= Download to Donate =

Music for Relief program

Download to Donate is a program by Music for Relief, a non-profit organization established by Linkin Park in 2005 to aid victims of natural disasters in their recovery efforts. So far, the program has released three compilations: two to support the 2010 earthquake in Haiti and one for the 2011 Tōhoku earthquake and tsunami. Several artists contribute songs to the compilations, and people are encouraged to either download the songs, in which the proceeds will go to relief efforts for the disasters; or to simply donate any amount money for the cause.

==Download to Donate for Haiti==

Download to Donate for Haiti is a compilation album by Music for Relief, who is working alongside United Nations Foundation, Habitat for Humanity and the Dave Matthews Band's BAMA Works to provide food, water, medical supplies and sustainable housing for those affected by the 2010 Haiti earthquake. Mike Shinoda and Enrique Iglesias promoted the compilation on Larry King Live. The compilation has raised around $270,000 with 115,000 downloads.

==Download to Donate for Haiti V2.0==

On the Music for Relief official website, it is revealed that there will be an updated version/sequel of Download to Donate for Haiti, called Download to Donate for Haiti V2.0, to be released on January 11, 2011. Some of the tracks from the first Download to Donate for Haiti are included in the album. The cause has raised more than $26,000. The donations will support Artists for Peace and Justice, charity: water, Direct Relief, Partners In Health and the United Nations Foundation, as well as reconstruction and the delivery of food, water and medical care in Haiti.
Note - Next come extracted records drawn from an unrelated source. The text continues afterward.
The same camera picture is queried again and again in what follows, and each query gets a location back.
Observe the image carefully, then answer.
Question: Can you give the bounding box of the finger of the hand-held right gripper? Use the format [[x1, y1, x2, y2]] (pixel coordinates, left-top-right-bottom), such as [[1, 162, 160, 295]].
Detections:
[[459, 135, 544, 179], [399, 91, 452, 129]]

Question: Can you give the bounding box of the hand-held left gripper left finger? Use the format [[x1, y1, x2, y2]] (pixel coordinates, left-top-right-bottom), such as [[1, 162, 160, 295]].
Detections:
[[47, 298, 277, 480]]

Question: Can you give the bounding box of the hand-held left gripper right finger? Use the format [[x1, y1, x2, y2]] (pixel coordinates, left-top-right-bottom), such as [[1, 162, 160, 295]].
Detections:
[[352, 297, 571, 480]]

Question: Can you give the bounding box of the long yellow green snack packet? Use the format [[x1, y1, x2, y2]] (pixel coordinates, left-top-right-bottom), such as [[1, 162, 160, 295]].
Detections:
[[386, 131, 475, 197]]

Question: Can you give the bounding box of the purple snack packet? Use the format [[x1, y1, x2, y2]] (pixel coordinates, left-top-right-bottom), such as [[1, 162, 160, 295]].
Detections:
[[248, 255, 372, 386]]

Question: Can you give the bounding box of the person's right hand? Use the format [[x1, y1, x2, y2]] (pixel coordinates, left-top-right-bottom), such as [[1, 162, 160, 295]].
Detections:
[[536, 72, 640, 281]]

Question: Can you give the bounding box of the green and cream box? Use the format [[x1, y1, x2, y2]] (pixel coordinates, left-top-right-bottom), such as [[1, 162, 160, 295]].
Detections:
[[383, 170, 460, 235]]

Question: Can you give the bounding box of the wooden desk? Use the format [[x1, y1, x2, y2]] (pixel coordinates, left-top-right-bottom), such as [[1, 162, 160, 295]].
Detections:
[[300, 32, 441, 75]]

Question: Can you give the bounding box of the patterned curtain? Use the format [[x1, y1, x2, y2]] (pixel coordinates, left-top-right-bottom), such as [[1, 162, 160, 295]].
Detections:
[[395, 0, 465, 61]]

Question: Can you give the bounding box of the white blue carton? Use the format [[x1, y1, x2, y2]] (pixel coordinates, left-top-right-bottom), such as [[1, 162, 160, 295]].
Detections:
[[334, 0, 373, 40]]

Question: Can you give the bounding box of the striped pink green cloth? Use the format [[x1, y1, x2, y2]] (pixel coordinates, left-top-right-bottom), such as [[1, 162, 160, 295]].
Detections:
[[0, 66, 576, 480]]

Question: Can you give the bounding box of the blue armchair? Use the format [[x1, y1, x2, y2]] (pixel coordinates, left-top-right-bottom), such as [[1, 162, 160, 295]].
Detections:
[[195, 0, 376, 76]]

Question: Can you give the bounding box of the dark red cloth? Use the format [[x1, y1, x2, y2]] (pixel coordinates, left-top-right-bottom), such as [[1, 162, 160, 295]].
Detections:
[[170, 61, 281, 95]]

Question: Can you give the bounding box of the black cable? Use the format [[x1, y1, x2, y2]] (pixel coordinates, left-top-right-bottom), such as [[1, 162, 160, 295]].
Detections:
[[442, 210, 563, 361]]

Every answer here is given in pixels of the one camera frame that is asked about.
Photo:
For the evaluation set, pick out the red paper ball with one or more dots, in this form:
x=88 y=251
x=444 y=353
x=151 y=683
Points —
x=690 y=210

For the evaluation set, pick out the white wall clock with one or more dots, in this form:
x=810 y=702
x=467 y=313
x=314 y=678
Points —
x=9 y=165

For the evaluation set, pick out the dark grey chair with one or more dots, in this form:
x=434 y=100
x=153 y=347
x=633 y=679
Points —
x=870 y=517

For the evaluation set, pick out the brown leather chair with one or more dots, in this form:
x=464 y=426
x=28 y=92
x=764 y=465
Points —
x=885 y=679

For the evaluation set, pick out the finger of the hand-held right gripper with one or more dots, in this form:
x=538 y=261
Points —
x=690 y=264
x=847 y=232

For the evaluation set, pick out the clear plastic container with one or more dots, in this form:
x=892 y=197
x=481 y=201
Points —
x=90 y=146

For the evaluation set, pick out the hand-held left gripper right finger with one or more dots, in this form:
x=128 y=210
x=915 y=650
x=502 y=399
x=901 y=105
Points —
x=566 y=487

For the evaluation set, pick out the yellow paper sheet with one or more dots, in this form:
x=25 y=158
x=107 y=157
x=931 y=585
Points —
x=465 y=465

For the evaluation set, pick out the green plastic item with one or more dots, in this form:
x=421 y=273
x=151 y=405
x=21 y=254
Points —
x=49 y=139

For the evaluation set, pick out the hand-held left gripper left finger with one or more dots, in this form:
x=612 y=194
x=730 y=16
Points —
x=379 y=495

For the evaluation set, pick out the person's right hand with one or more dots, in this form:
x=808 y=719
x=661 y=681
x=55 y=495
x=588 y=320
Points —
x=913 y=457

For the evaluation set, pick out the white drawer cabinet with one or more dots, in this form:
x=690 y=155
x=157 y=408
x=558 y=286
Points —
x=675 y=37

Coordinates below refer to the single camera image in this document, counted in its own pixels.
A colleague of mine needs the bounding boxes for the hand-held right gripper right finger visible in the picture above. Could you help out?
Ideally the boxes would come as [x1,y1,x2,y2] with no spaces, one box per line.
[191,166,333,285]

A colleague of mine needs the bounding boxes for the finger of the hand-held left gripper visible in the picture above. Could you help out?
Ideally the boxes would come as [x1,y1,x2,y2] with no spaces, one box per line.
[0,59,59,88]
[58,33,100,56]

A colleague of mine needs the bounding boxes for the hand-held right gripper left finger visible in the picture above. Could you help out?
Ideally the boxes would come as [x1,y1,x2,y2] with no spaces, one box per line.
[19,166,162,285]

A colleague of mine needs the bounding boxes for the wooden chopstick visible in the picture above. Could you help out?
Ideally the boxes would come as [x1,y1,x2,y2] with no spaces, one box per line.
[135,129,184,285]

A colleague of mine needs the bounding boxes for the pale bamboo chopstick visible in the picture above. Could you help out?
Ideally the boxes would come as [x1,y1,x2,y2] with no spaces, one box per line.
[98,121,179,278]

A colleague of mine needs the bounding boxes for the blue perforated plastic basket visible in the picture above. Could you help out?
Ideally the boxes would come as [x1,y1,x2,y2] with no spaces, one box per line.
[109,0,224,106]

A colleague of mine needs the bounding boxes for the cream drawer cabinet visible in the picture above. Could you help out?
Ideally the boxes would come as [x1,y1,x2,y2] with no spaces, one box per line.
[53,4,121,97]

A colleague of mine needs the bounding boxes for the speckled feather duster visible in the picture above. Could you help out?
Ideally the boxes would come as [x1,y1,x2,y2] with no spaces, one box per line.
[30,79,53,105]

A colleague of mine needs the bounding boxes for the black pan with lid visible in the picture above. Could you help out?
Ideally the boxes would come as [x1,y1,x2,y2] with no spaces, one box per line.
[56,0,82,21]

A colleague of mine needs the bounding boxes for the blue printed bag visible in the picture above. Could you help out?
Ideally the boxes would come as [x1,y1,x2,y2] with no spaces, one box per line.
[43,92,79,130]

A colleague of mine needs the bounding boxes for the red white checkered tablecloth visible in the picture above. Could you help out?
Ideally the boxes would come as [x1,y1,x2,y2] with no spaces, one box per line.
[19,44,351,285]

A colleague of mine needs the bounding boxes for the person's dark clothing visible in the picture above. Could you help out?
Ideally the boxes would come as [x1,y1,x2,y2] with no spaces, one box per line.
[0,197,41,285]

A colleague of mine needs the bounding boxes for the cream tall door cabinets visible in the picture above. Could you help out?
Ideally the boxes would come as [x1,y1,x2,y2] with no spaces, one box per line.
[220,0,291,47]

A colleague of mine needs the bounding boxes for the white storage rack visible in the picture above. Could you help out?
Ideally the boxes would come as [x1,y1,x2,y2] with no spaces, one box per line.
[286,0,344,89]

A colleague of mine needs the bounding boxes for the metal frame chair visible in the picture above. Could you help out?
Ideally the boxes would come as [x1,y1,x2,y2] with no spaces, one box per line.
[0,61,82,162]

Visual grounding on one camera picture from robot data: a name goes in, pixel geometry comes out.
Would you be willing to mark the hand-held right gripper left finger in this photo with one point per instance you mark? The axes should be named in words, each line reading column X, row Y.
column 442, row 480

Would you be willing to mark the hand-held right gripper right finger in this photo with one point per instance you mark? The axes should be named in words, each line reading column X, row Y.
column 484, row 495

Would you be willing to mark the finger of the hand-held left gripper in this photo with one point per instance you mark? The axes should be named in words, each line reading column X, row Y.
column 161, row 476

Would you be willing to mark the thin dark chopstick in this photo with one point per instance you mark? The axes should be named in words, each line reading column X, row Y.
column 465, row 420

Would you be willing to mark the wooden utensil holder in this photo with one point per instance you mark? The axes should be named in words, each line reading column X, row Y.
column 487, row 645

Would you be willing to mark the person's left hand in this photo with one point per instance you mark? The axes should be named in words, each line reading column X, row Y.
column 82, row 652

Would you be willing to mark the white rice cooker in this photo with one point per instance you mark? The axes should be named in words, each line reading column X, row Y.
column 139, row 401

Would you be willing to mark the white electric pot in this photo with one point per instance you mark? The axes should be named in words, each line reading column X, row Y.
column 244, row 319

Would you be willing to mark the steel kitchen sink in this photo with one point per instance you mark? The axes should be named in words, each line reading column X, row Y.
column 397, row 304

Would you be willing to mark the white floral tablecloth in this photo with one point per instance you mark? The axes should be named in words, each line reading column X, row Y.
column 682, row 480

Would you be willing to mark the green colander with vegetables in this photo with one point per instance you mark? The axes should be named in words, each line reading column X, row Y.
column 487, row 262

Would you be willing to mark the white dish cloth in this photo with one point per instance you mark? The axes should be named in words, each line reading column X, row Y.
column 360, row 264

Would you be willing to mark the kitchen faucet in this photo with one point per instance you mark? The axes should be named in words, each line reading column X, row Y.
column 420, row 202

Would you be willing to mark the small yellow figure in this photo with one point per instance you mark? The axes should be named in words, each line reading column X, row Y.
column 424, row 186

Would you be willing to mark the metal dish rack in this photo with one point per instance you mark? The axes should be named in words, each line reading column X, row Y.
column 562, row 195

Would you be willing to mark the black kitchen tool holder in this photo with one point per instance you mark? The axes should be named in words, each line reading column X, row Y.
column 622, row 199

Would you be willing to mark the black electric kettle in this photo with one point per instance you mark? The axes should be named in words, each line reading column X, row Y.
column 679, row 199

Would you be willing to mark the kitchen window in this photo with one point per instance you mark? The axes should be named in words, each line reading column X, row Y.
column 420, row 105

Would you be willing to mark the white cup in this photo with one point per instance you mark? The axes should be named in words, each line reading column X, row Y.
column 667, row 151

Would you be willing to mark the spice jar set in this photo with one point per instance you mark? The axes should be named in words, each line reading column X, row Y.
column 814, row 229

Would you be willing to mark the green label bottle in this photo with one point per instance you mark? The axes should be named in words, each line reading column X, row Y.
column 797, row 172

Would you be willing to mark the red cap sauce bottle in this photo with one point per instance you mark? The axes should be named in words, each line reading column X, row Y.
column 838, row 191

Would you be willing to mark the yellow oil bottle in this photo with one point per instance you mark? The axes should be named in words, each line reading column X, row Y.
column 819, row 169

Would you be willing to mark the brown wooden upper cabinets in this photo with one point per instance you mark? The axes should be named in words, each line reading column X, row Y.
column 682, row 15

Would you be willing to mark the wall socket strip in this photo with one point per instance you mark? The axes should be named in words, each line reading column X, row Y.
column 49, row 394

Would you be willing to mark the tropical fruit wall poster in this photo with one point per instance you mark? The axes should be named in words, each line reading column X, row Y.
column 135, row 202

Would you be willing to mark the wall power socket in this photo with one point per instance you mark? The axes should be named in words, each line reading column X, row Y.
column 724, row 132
On February 22, 2011, Linkin Park members Chester Bennington, Brad Delson, Joe Hahn and Rob Bourdon joined United Nations Secretary General Ban Ki-moon in a Facebook Town Hall discussion on how they continue their work on raising efforts on awareness of Haiti. Fans were also encouraged to participate in the Download to Donate campaign.

The songs were no longer available for download from December 10, 2011. Music for Relief selected the Haitian Education and Leadership Program, or HELP, a program that gives higher education to young Haitians, as the final beneficiary of funds raised through Download to Donate for Haiti v2.0. Music for Relief still accepts donations for Haiti.

==Download to Donate: Tsunami Relief==

Download to Donate: Tsunami Relief (sometimes known as Download to Donate for Japan), launched on March 22, 2011, was the third Download to Donate compilation album. The proceeds for downloading the songs went to Save the Children, which helped the victims of the 2011 Tōhoku earthquake and tsunami. The songs were no longer available for download as of June 7, 2011.